◆ Work order
The lines to copy are those holding the string "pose" in the entries below.

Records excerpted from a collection
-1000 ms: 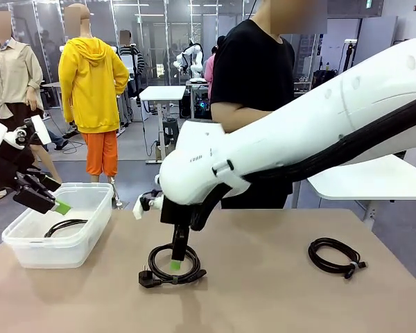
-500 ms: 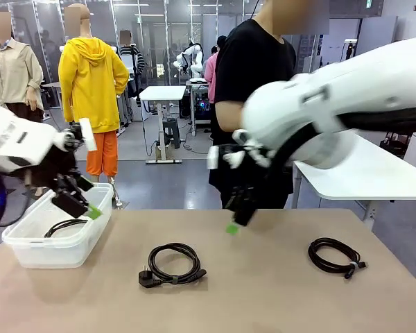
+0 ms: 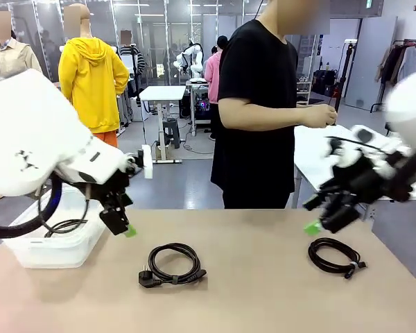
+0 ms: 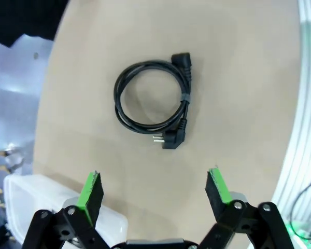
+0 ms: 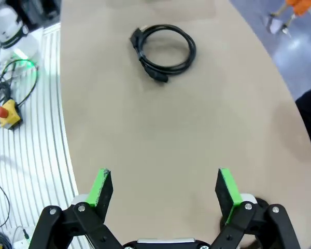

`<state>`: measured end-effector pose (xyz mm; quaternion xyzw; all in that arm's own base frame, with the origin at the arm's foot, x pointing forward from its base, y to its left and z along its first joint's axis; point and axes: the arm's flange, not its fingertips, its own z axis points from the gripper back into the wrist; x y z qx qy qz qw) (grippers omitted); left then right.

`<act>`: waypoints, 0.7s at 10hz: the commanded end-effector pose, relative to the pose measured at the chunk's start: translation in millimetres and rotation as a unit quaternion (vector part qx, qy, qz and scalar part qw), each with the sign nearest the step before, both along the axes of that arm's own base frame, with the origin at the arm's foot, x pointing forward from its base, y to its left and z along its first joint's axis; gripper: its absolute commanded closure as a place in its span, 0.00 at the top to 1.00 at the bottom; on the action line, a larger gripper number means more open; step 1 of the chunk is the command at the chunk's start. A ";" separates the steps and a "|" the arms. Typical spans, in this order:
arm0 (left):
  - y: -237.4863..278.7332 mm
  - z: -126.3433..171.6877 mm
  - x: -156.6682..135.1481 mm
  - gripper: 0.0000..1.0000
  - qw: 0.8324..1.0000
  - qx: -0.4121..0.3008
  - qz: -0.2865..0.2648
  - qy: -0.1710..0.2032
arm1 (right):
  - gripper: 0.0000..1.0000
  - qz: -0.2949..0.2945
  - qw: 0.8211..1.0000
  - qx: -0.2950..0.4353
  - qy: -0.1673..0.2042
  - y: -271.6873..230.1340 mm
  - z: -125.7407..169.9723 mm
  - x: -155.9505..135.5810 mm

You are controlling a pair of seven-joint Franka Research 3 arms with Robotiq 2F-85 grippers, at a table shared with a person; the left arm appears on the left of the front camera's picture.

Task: Organize and store the cables.
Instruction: Place the Power Cable into the Organizing box.

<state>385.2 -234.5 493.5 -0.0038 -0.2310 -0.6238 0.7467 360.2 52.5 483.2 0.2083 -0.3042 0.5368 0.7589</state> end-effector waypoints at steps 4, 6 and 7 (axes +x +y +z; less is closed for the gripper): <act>-62.4 -40.5 17.4 1.00 0.993 0.106 -0.038 0.024 | 1.00 -0.057 0.983 0.167 -0.058 -145.1 -20.8 -65.7; -77.0 -64.3 23.2 1.00 0.991 0.118 -0.060 0.027 | 1.00 -0.050 0.975 0.204 -0.073 -188.4 -42.1 -86.8; -78.5 -76.7 29.4 1.00 0.989 0.135 -0.051 0.015 | 1.00 -0.040 0.968 0.224 -0.110 -201.4 -61.3 -100.7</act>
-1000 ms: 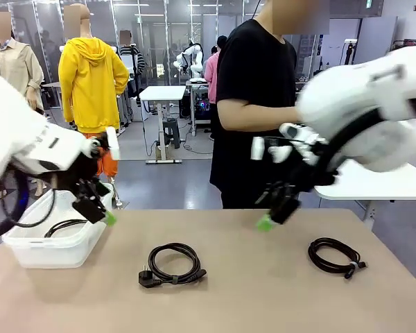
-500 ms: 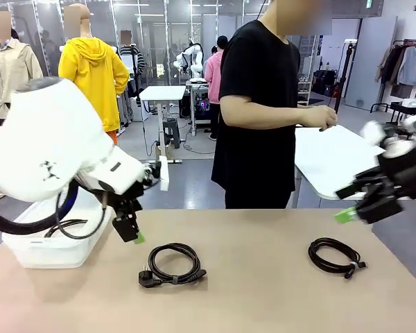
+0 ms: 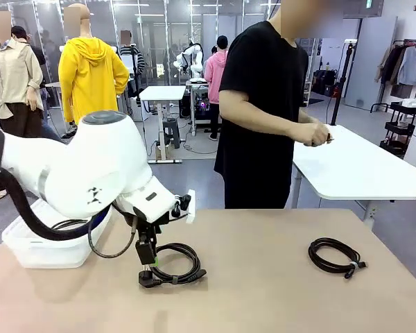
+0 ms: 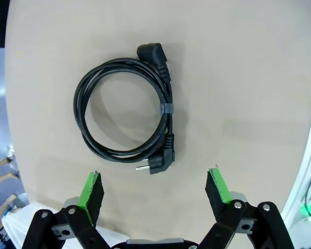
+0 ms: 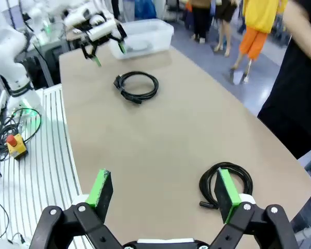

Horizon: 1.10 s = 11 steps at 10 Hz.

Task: Organize and store the cables.
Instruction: Place the Power Cable into the Organizing box.

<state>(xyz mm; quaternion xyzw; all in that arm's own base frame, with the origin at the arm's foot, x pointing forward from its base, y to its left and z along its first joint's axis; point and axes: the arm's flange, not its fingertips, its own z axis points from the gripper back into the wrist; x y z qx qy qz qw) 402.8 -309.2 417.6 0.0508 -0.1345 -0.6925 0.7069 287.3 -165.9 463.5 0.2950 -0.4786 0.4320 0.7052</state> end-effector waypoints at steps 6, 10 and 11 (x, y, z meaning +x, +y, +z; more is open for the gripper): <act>-3.9 -29.4 19.9 1.00 1.000 0.022 -0.005 0.016 | 1.00 0.004 0.999 0.017 -0.045 -41.8 -50.3 -24.3; -3.9 -29.4 19.9 1.00 1.000 0.022 -0.005 0.016 | 1.00 0.004 0.999 0.017 -0.045 -41.8 -50.3 -24.3; -3.9 -29.4 19.9 1.00 1.000 0.022 -0.005 0.016 | 1.00 0.004 0.999 0.017 -0.045 -41.8 -50.3 -24.3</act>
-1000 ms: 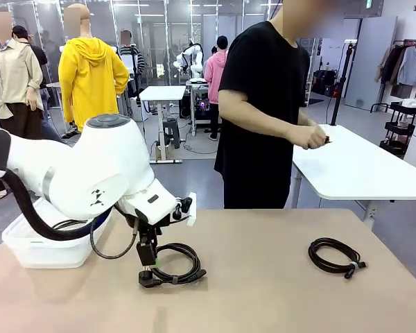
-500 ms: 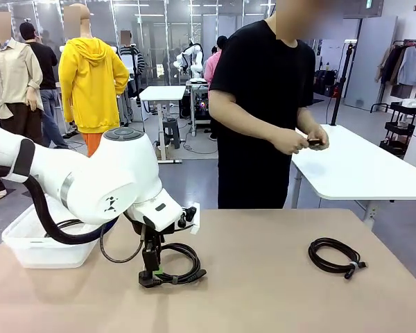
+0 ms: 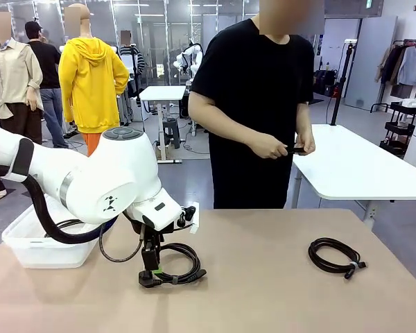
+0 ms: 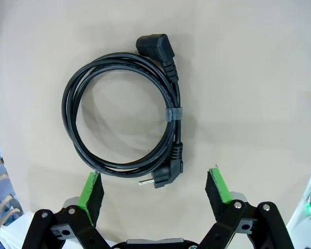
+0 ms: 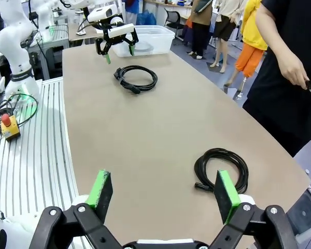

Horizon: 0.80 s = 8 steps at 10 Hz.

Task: Organize and store the cables.
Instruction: Place the Power Cable into the Organizing box.

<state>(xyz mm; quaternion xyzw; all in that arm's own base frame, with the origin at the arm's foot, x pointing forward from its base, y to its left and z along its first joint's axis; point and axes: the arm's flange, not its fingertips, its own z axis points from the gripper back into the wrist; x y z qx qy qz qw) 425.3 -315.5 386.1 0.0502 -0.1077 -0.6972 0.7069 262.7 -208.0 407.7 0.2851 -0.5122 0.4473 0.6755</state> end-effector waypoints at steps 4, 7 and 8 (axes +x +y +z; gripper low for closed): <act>-18.3 -21.7 5.5 1.00 0.999 0.003 -0.009 0.052 | 1.00 -0.005 1.000 0.008 0.002 0.3 5.5 0.2; -35.9 -39.6 22.2 1.00 0.998 0.005 -0.006 0.062 | 1.00 -0.005 1.000 0.008 0.002 0.3 5.5 0.2; -40.2 -45.5 27.5 1.00 0.997 0.019 0.000 0.069 | 1.00 -0.005 1.000 0.008 0.002 0.3 5.5 0.2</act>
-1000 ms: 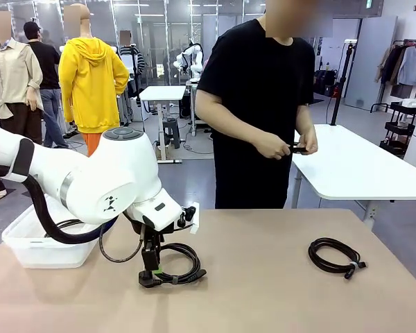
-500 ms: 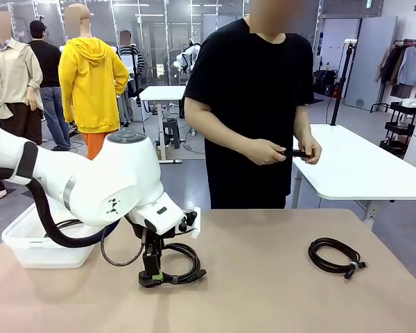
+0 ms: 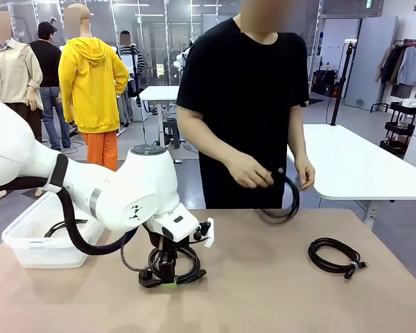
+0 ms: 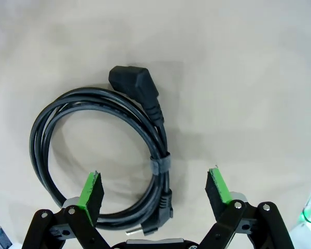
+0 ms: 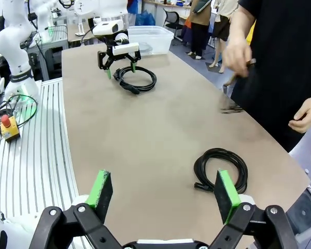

◆ Written answer
`<state>`: measured end-effector pose (xyz mm; quaternion xyzw; all in that arm's own base frame, with the origin at the arm's foot, x pointing forward from its base, y to its left and z along its first joint's axis; point and axes: the arm's flange, not its fingertips, its own z axis points from the gripper back into the wrist; x y z qx qy qz qw) (grippers omitted); left then right.
`<act>`: waypoints, 0.7s at 10hz: the commanded end-effector pose, relative to the pose measured at the chunk's start: translation in millimetres and rotation as a unit quaternion (vector part qx, qy, qz and scalar part qw), each with the sign nearest the step before, both along the axes of that arm's own base frame, with the origin at the arm's foot, x pointing forward from its base, y to its left and z along its first joint's axis; gripper: its absolute commanded closure as a place in its span, 0.00 at the top to 1.00 at the bottom; on the action line, a larger gripper number means more open; step 1 of the chunk is the command at the chunk's start. A ";" separates the steps and a "|" the arms. Typical spans, in this order:

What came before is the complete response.